J’astique le bois d’une de mes flèches à l’aide d’un bout de peau de sanglier, prélevée il y a longtemps sans le consentement de son propriétaire, sur sa carcasse en train de pourrir. La viande était trop immonde pour être consommable, les mouches s’y agglutinaient. Seul le cuir de la panse, contre la terre, pouvait servir à quelque chose. En l’occurrence, il me sert à présent à nettoyer ma flèche. Je ne croule pas sous l’or, donc tant qu’elles ne sont pas trop abîmées près qu’elles aient perforé une victime, animale ou humaine, je les réutilise.
Oh, c’est vrai, je pourrais gagner la ville, l’argent est plutôt facile dans ce coin, surtout depuis que je possède ce petit domaine…Et encore…Domaine, c’est un bien grand mot. C’est un vieux seigneur ventripotent à moitié moisi qui m’a refilé le titre de propriété sous l’emprise de la vinasse, qui lui altérait le cerveau. Et c’est devant ça que l’on multiplie courbettes et révérences… Sa femme et ses enfants étaient morts, qu’il disait, non, qu’il beuglait, affalé sur une table dans l’auberge du Vallon Bleu. Ivre mort, il essayait de forcer le patron de la gargotte à accepter ses terres. Lui, il voulait disparaître, se retirer on ne sait où – il avait bien tenté de prononcer le nom d’un lieu, mais on ne comprenait qu’un mot sur les dix qu’il prononçait. Quand je suis rentrée dans l’auberge, il en était presque venu aux mains avec le tavernier, lui collant de force ce bout de papier dans les poches.
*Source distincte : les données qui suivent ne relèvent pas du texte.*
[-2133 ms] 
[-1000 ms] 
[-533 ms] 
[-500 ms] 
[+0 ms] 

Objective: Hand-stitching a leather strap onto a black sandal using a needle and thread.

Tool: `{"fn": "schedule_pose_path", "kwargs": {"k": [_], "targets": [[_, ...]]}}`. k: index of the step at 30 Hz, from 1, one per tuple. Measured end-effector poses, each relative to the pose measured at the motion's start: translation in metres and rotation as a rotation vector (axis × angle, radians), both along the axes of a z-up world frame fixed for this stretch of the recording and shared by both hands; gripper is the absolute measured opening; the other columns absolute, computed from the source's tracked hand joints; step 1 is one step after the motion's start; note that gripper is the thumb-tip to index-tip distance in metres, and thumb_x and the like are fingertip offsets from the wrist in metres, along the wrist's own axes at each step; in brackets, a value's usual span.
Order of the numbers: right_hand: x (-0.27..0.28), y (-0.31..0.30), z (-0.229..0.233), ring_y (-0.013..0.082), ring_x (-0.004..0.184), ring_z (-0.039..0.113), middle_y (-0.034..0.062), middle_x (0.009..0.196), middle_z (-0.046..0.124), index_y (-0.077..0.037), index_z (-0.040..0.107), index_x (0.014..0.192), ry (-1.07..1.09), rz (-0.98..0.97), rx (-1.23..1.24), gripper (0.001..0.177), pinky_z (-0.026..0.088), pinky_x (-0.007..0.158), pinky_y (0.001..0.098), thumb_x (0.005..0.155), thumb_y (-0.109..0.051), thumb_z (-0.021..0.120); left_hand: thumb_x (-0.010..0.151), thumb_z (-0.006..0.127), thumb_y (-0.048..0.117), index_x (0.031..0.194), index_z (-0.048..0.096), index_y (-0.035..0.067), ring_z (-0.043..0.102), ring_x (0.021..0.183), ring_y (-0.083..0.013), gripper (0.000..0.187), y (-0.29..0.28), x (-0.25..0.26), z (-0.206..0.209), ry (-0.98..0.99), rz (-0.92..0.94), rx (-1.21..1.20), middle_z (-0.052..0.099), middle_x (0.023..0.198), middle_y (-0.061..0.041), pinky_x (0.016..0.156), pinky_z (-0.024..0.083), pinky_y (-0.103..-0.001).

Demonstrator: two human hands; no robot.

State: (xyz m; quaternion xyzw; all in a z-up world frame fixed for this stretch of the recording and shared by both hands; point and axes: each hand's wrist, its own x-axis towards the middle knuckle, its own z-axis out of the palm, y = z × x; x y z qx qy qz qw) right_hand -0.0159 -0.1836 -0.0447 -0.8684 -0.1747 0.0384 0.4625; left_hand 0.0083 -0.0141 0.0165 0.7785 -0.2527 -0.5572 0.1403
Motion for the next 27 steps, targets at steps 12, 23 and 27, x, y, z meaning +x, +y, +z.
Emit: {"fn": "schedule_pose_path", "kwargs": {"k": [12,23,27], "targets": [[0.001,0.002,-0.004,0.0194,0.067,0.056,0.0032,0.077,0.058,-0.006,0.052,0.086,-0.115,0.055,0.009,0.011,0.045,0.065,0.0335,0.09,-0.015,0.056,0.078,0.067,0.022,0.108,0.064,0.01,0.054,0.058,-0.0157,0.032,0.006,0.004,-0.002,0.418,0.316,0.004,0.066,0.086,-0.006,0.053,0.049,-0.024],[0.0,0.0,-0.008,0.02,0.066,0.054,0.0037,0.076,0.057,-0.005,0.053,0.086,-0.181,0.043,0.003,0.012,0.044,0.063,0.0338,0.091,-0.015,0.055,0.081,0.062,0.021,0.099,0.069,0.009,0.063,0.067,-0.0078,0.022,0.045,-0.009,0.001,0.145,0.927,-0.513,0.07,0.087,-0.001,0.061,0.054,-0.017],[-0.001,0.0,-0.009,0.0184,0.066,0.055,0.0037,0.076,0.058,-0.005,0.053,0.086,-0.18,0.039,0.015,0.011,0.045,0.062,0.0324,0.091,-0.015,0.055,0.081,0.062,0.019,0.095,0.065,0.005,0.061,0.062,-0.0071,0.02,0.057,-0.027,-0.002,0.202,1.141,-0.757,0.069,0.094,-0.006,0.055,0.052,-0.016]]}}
Je me suis approchée du comptoir, ignorant le grabuge. Je voulais boire une bière, je connaissais cette auberge de réputation pour savoir qu’on y servait de bonnes boissons pour une somme très modique. Et ça, c’est rare. Et c’est là que le seigneur, ses jambes ne supportant plus l’alcool qui lui saturait le sang, s’effondre sur moi. Presque dans mes bras, tout prêt pour me faire dire que le pauvre vieux n’avait pas dû se laver depuis deux semaines. C’en aurait été presque romantique, si il n’avait pas tenté de me coller ses paluches ridées sur le visage, et si je ne l’avais pas repoussé, écœurée, un peu trop violemment.
Il s’est donc écrasé sur le comptoir, incapable de se défendre. Il m’a simplement lancé au visage une boulette de vieux parchemin que j’ai attrapé de justesse, aux cris insultants de « sale catin de sorcière, fille de démon… » et autres termes. Je n’ai pas semblé tiquer sur le coup. J’ai failli sortir ma dague et l’égorger proprement. Ma sœur la colère m’avait soufflé de le faire. Tout aurait tourné au massacre si le patron n’était pas revenu avec deux hommes de mains. Ils ont viré le seigneur à grands coups de savates hors de la taverne, et je suis restée au comptoir, avec ce titre de propriété dans la main…
Je suis donc devenue propriétaire de Barangon-en-Castel, un nom bien prétentieux pour une toute petite propriété qui comprenait un manoir qui avait dû un jour être propret et accueillant, et quelques commerçants qui seraient d’autant plus heureux de ne pas avoir de seigneur. Après une brève visite sur les lieux de mes nouvelles demeures, j’ai finalement décidé de laisser mes paysans et mes artisans vivre leur vie. J’ai laissé la garde du château à l’intendant, qui était toujours le même depuis trois propriétaires différents. Un homme d’expérience, qui inspirait la confiance. Et puis même dans le cas contraire, qu’il fasse ce qu’il veut de ce domaine, qu’il le fasse flamber si ça lui chante, ce n’est pas le mien bien que le titre de propriété en dise à présent le contraire.
Je pose le chiffon de peau sur le tronc d’arbre sur lequel je suis assise. J’ai entendu un bruit. Le coq de bruyère que je traquais m’a semée, à cause de ce bourbier dans lequel j’ai perdu deux autres flèches. Je réajuste mon carquois. J’ai entendu du bruit dans les fourrés.
Je me lève, arc au poing, main droite au manche de la dague, flèche à demi-encochée dans les doigts de la gauche.